__What the task asks__.
With the entries below as the source, tally the lines that contain the string "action" and give the number only.

__Information shown__.
-- Opening Marker --

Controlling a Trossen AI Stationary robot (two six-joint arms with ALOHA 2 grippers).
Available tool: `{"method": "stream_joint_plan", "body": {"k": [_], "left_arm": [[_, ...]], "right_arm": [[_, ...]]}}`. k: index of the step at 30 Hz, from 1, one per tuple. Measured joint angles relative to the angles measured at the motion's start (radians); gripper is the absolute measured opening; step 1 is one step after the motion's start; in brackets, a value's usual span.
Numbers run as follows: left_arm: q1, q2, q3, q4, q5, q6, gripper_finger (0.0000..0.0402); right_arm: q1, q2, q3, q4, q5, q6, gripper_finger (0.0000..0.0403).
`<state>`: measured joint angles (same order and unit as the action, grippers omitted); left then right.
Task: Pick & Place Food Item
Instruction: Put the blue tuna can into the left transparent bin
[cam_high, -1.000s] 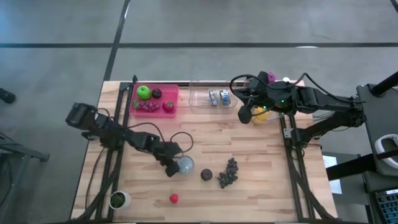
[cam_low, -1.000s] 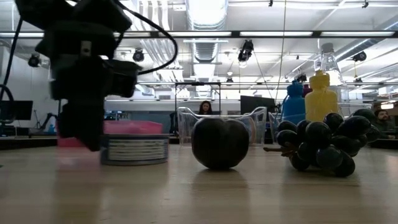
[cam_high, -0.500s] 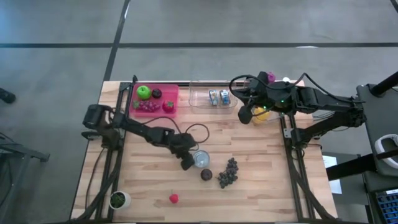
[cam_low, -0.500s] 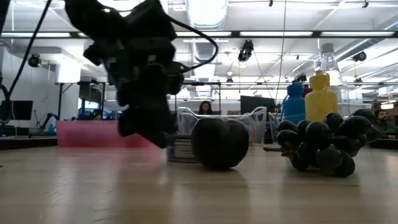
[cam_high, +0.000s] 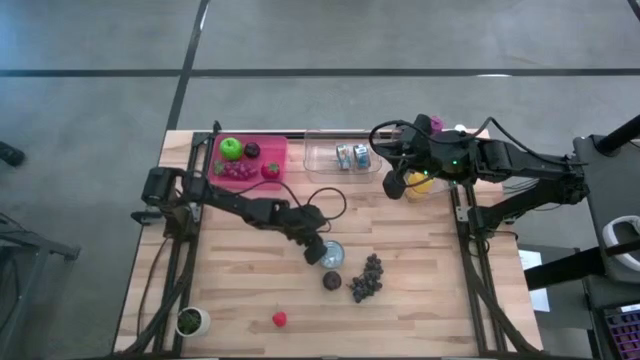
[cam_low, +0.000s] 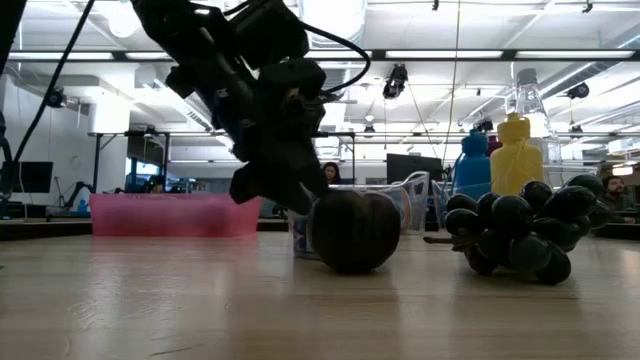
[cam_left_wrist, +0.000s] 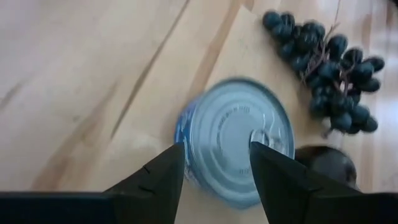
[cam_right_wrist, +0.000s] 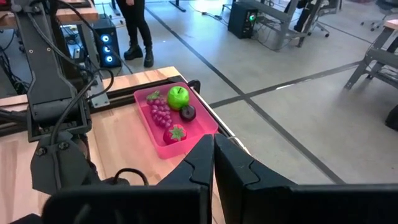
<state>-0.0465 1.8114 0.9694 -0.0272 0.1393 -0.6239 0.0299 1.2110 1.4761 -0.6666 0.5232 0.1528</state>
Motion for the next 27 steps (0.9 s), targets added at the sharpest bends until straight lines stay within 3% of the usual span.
{"method": "stream_joint_plan", "body": {"k": [13,27], "left_arm": [[0.007,-0.01,0.03,-0.012,-0.01,-0.004,0.0182],[0.008,-0.239,0.047,-0.246,-0.009,-0.014,0.0187]], "right_arm": [[0.0,0.0,0.0,-0.001,0.0,0.0,0.0008],[0.0,0.0,0.0,0.0,0.0,0.003,0.0008]]}}
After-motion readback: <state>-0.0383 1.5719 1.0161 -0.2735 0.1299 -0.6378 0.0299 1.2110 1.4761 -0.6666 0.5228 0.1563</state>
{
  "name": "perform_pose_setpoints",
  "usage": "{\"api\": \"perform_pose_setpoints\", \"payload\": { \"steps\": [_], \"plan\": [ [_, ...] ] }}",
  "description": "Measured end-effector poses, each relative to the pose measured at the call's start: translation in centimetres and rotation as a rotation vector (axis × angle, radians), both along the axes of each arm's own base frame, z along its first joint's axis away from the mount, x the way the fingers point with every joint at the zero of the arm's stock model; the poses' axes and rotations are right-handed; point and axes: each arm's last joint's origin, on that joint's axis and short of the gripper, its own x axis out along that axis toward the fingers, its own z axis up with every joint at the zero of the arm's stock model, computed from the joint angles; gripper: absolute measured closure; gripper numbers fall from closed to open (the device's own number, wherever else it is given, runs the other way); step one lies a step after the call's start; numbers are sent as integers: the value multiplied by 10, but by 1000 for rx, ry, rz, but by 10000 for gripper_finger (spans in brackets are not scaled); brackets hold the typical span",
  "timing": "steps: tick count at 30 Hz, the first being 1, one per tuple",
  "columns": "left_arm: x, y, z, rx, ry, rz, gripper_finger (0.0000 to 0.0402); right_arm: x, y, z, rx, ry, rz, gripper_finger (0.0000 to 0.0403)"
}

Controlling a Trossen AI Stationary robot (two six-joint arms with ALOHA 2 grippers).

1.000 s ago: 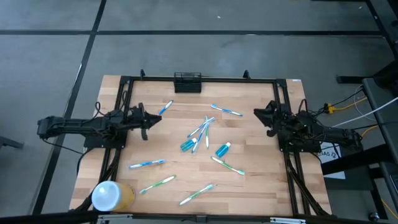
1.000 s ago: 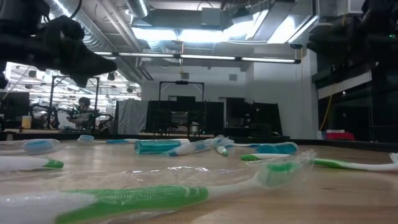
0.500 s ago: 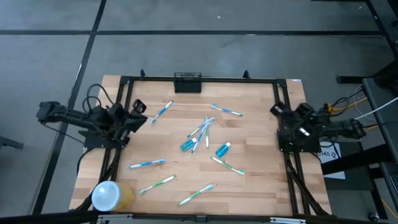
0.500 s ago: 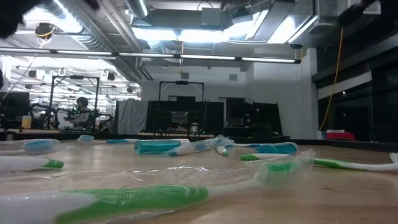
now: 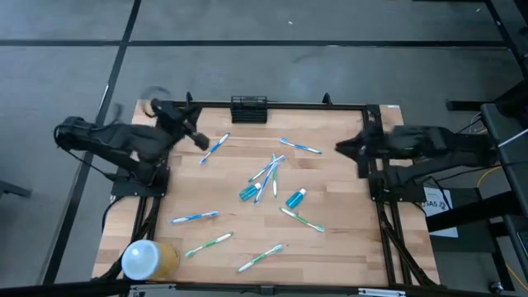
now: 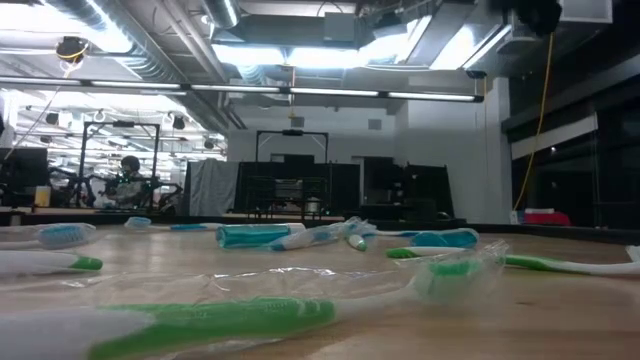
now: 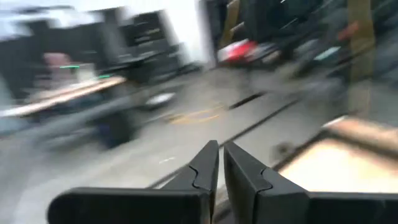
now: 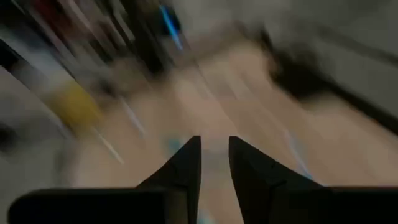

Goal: Pick & Place toothbrushing station
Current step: Put the blue toothbrush into the wire organizer

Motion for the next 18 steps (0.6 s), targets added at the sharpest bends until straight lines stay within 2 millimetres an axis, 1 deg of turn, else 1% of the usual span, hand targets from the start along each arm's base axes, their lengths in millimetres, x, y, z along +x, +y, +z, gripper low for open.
{"api": "perform_pose_setpoints", "payload": {
  "steps": [1,3,4,7,9,11,14,16,18],
  "plan": [
    [4,-1,-3,-4,30,22,386,7,1,-2,-4,92,18,319],
    [10,2,-7,-45,41,52,390,23,3,-4,2,153,62,319],
    [13,4,-10,-76,51,61,392,31,4,-8,5,177,85,319],
    [20,10,-30,-215,111,71,396,64,5,-25,34,175,154,319],
    [22,12,-39,-298,145,81,395,87,1,-42,98,173,196,319],
    [20,11,-41,-321,138,87,390,111,-10,-57,160,155,201,319],
    [14,2,-35,-314,85,39,372,140,-38,-88,223,226,135,319],
    [5,-5,-29,-310,28,11,355,155,-59,-108,282,248,127,319],
    [-5,-11,-24,-309,-18,-25,335,165,-78,-128,334,288,129,319]
  ]
}}
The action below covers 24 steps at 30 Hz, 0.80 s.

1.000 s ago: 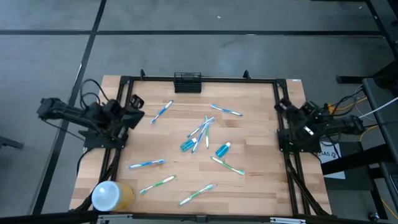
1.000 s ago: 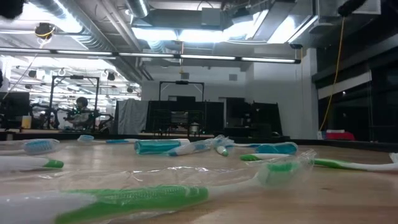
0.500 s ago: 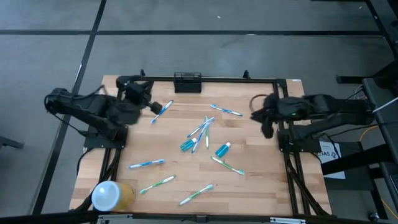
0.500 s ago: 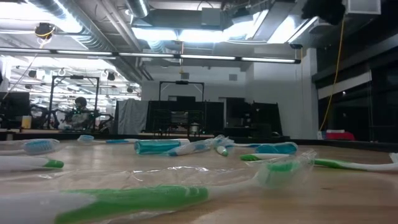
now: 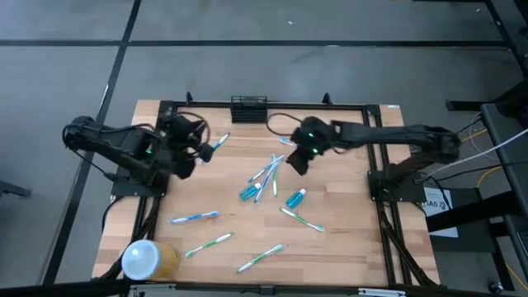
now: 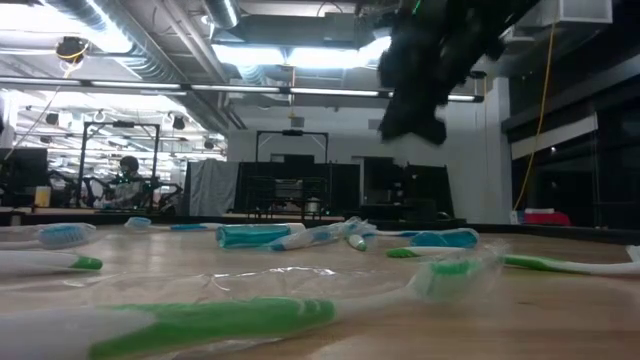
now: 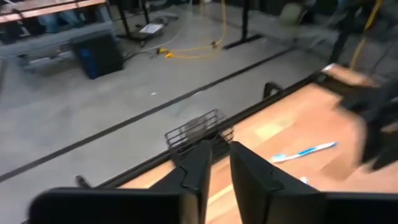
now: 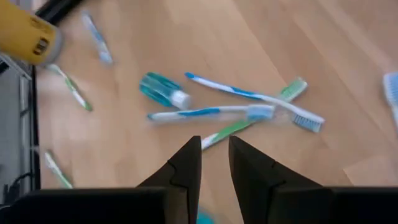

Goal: Pick & Place toothbrushing station
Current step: Put the blue toothbrush into the wire organizer

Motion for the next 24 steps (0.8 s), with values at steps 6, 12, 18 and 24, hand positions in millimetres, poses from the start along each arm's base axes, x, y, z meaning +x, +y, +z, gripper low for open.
{"api": "perform_pose_setpoints", "payload": {
  "steps": [6,12,18,24],
  "plan": [
    [-18,-15,8,-10,-81,-95,261,9,-52,-23,-11,70,-50,319],
    [-18,-22,7,32,-63,-130,200,32,-82,7,-290,56,26,307],
    [-17,-25,7,36,-52,-152,188,58,-97,-5,-361,292,174,284],
    [-14,-33,13,40,-103,-192,191,67,-102,-40,-275,464,215,255]
  ]
}}
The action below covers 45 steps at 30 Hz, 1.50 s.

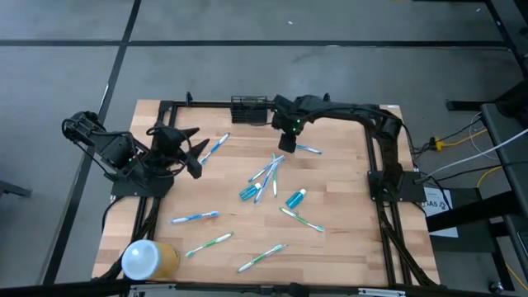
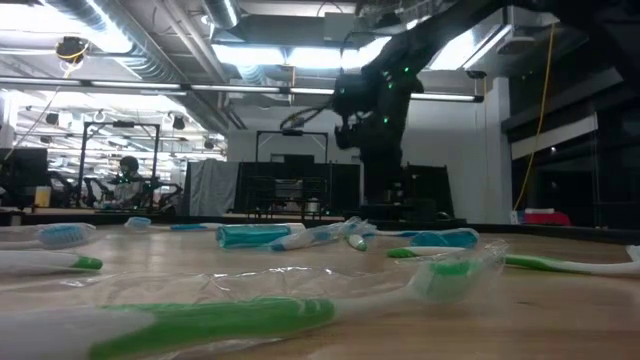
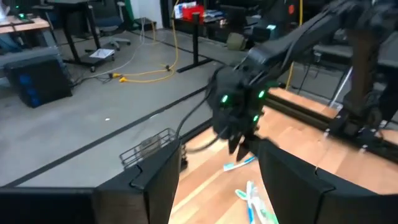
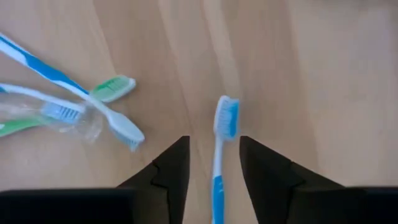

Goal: Pick & Place toothbrushing station
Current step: Put the blue toothbrush into the wire organizer

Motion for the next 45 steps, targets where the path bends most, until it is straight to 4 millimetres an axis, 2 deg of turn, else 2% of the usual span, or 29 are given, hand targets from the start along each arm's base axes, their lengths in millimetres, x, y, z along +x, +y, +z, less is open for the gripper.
{"api": "perform_pose_setpoints", "payload": {
  "steps": [9,18,25,29,32,37,38,42,45],
  "plan": [
    [9,-3,10,0,-63,-16,191,13,8,-20,-60,35,-19,227],
    [19,-3,24,34,-105,-41,192,16,0,-28,-91,30,-55,228],
    [22,-5,33,58,-133,-56,192,12,1,-47,-71,86,-35,229],
    [23,-6,35,68,-139,-60,192,13,1,-51,-59,87,-33,233],
    [23,-6,36,71,-139,-61,192,13,2,-51,-59,83,-41,261],
    [23,-6,36,70,-140,-63,192,17,2,-50,-48,41,-28,374],
    [22,-6,36,70,-140,-65,192,17,2,-50,-41,38,-24,384],
    [21,-9,36,74,-142,-68,192,16,3,-44,-15,8,-45,386],
    [18,-12,36,87,-147,-48,192,19,7,-18,10,-124,-31,388]
  ]
}}
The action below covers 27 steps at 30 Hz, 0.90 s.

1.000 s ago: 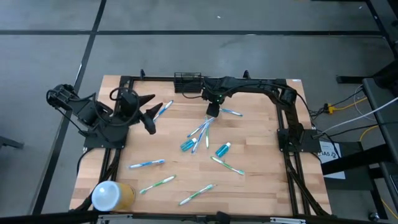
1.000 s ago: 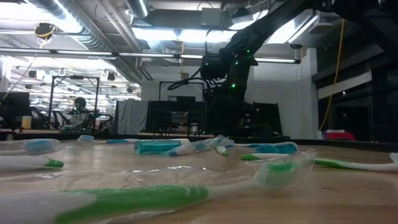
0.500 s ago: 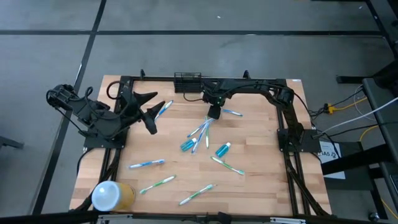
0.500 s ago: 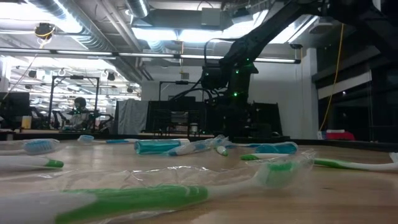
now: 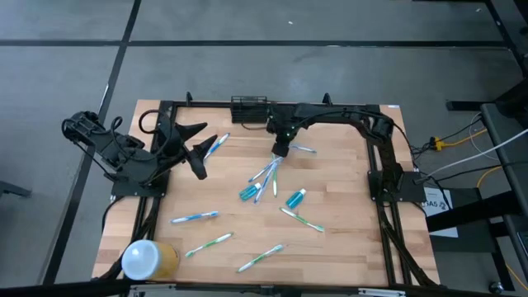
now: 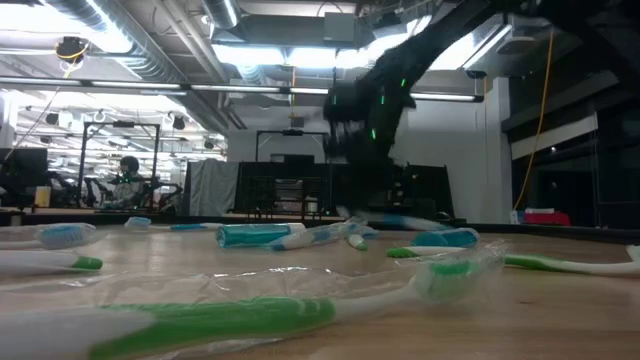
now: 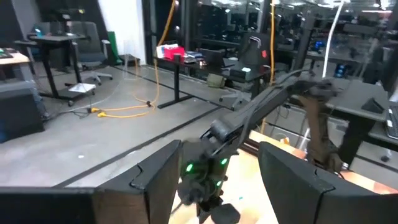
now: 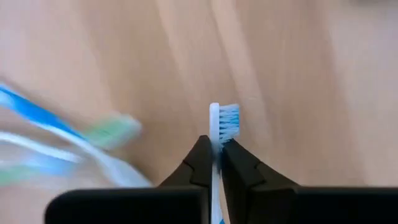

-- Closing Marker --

__Exercise output__.
4